The shiny box didn't hurt, either. |
An extremely basic outline of the story: The apocalypse is a party and War, one of the four Horsemen of the Apocalypse, is getting things started right. But while demons and angels fight in the streets, War notices that his three best buddies aren't laying waste to the world the way they're supposed to. In short, someone started the apocalypse early, and War gets framed for it. The game wastes no time in getting the destruction of Earth underway. 100 years later, War makes a deal with the powers that lie between Heaven and Hell: he'll find out who framed him, or the demons who now walk the Earth will kill him, filling his death sentence anyway.
So I played it, and during the entire first hour, I thought two things:
- The colors and the presentation here are great, I love that it's not another Brown and Bloom fest.
- I'm pretty sure I'm playing God of War.
So after a flight on an "Angelic Beast" (basically a griffin that functions almost exactly like an Arwing from Starfox, barrel-rolls notwithstanding) I got to the first dungeon, the Twilight Catherdral.
I loved the look of it, and by this point of the game, I was pretty sold on the atmosphere of it.
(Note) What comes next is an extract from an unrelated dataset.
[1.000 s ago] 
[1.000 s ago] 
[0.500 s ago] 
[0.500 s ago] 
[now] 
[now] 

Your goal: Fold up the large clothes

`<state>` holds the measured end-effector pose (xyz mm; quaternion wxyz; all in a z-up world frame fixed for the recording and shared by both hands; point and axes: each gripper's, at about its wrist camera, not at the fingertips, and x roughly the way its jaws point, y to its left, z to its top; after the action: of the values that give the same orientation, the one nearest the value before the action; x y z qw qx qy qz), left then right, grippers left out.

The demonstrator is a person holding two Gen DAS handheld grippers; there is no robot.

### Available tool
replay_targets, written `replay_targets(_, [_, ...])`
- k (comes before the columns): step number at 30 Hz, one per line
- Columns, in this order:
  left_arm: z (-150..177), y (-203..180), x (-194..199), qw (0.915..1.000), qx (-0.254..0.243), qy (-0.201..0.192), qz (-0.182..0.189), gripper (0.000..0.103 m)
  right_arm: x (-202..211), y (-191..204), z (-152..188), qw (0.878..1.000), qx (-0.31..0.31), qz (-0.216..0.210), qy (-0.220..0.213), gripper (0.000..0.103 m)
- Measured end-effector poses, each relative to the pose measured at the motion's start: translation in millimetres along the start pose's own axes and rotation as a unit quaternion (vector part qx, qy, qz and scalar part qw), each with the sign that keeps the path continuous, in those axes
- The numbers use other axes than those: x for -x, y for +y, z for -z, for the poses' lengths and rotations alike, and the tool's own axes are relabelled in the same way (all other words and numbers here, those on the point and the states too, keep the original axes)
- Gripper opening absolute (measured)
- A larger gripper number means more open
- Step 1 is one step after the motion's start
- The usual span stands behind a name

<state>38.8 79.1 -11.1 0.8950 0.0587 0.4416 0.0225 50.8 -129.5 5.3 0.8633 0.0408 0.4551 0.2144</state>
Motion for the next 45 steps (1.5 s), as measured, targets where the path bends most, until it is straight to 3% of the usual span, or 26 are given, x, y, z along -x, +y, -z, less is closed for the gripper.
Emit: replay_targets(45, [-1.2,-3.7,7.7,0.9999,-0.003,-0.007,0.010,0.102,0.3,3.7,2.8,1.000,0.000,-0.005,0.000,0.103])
I'm a sucker for Heaven vs Hell and Revelations-type plots anyways. So I got in the cathedral and solve a couple puzzles, after which I quickly realized that this is a fire temple.
Someone got lava all up in this church. |
Oh, and that sweet throwing blade War has there? That's basically a Zelda boomerang. It's badass in every way, don't get me wrong, but if you played Twilight Princess, you already have experience with the targeting system. Later in the game, you find a hookshot. Darksiders calls it the "Abyssal Chain," but really, anyone who's played a Zelda game from the past decade-and-a-half knows it's a hookshot. It functions exactly like the famous Zelda weapon, and it even has that same satisfying burst sound effect when you launch it.
Towards the end of the game, you find a neat little artifact that lets you open voids in two different areas. You can jump into one void and come out the other. The voids come out colored orange and blue. Yeah, War finds a portal gun. Aperture Science didn't manufacture it, but except for Valve's physics engine and one difference you need to figure out to solve a puzzle, the "Voidwalker" functions just like the famous gun from Portal.
The game suffers from some typical qualities of new IPs. War can grab onto ledges and pull himself up, but half the time, it feels like the game is arbitrarily deciding when he can and can't grab onto something. I made War take many a fall into the abyss because of this. In a related problem, a lot of the urban environments can get repetitive and easy to get lost in. This is something that is hardly exclusive to Darksiders, though.
Darksiders is like a patchwork of all the games I've been playing through this console generation. This would be a bad thing if it didn't all work so well. They've taken the best qualities from many different games, including the recent jump in voice acting and storytelling we've seen in games like Arkham Asylum and the Assassin's Creed games. It's like listening to a "best of" album from an amazing tribute band. And as an added bonus, you get to play as one of the Four Horsemen of the Apocalypse! It's a fun ride, and if you find this game in a bargain bin, I can't really give you a good reason to pass this up.